I hop on the Yamanote subway line to Akihabara, Tokyo's geek heaven. Hidden away in the outskirts, A-button is one of the smaller indie game bars, where thriving gamer subculture melts into Tokyo's barlife. Game developers, industry people, and devoted gamers meet up here for 8-bit nostalgia and a glass of sweet potato shochu in a jungle of tech memorabilia. I'm here to try Takahashi Meijin's remix of the classic tamagokake gohan recipe, a cornerstone of Japanese cuisine to some and not even a dish to others.
"His secret is this aged, microbrewed soy sauce," says the bartender. I put a vintage deck of hanafuda playing cards, based on Nintendo's first game, back on the counter. Withering joysticks, retro game consoles, and vintage cords climb the walls around the bar. "When we asked Takahashi Meijin to come up with a dish for our menu, he chose this simple egg-on-rice tamagokake gohan.
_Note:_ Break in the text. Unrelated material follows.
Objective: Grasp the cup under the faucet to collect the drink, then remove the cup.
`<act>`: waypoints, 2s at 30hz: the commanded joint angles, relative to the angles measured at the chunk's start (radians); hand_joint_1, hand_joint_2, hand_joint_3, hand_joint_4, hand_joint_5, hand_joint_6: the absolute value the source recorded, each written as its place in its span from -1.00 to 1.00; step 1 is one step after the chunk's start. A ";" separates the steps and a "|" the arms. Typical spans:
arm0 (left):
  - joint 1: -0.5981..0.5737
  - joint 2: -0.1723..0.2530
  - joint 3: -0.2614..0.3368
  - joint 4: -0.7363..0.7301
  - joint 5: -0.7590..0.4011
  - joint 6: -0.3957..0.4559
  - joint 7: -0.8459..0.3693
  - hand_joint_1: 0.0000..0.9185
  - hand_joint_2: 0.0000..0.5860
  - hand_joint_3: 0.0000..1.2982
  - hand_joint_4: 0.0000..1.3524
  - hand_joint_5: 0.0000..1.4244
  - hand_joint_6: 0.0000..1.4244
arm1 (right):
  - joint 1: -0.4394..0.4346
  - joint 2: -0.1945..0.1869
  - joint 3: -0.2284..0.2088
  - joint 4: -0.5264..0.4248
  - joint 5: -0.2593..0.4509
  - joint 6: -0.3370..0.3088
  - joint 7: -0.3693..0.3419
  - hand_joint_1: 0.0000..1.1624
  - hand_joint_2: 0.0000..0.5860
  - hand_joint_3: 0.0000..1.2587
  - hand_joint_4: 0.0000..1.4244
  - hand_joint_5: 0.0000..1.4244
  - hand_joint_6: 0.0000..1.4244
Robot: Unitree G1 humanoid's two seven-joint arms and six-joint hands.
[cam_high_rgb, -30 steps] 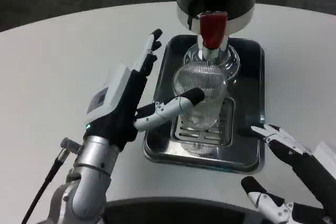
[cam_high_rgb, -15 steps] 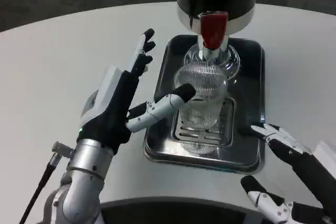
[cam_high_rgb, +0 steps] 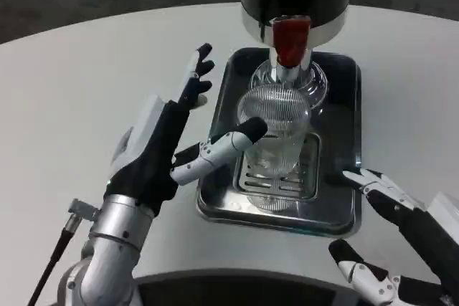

But he specifically chose a high-end, complex soy sauce." He cracks a raw egg in my bowl and ceremoniously whips it up before he pours it over my steaming rice.
"This is Izumo Murasaki's twice-brewed soy sauce, from the sacred mountains of Shimame," says the owner of the bar. He gently pours a few drops over my coagulating egg and points at a faded photo of himself and the bald Takahashi Meijin, next to a dusty Pikachu figurine on the wall. As I take a bite of the egg and rice the YouTube clip of the 1986 film Game King plays back in my head.
It's a Japanese spoof of a Rocky movie. The defending champion Takahashi Meijin is furiously training for the arcade heavyweight title match. He stops a speeding motorcycle with his index finger. He crushes a watermelon with his trigger finger. The clip nails so many of my childhood joys, it puts a dumb smile on my face. And come to think of it, I can't believe how amazing this classic working man's dish tastes, perfectly balanced with that fermented punch of the twice-brewed soy.
Who knows what the future holds for video game cuisine? Will fast food chains use games to geo-track obese kids to promote Happy Molecular Meals packaged in cardboard VR-headsets?
Or will some vegan Pac-Man force global agribusiness to farm ecologically resilient produce? Regardless, if game cuisine ends up as organic fan cuisine or corporate marketing schemes, it's a peek into what your kids will be eating. Whether you like brain cake or not.
There are more great places to eat video game cuisine in Tokyo—don't miss the "Princess Tomato in the Salad Kingdom-tomato salad" at the legendary 8 Bit Café. Just stay away from the White Curry at Gundam Café.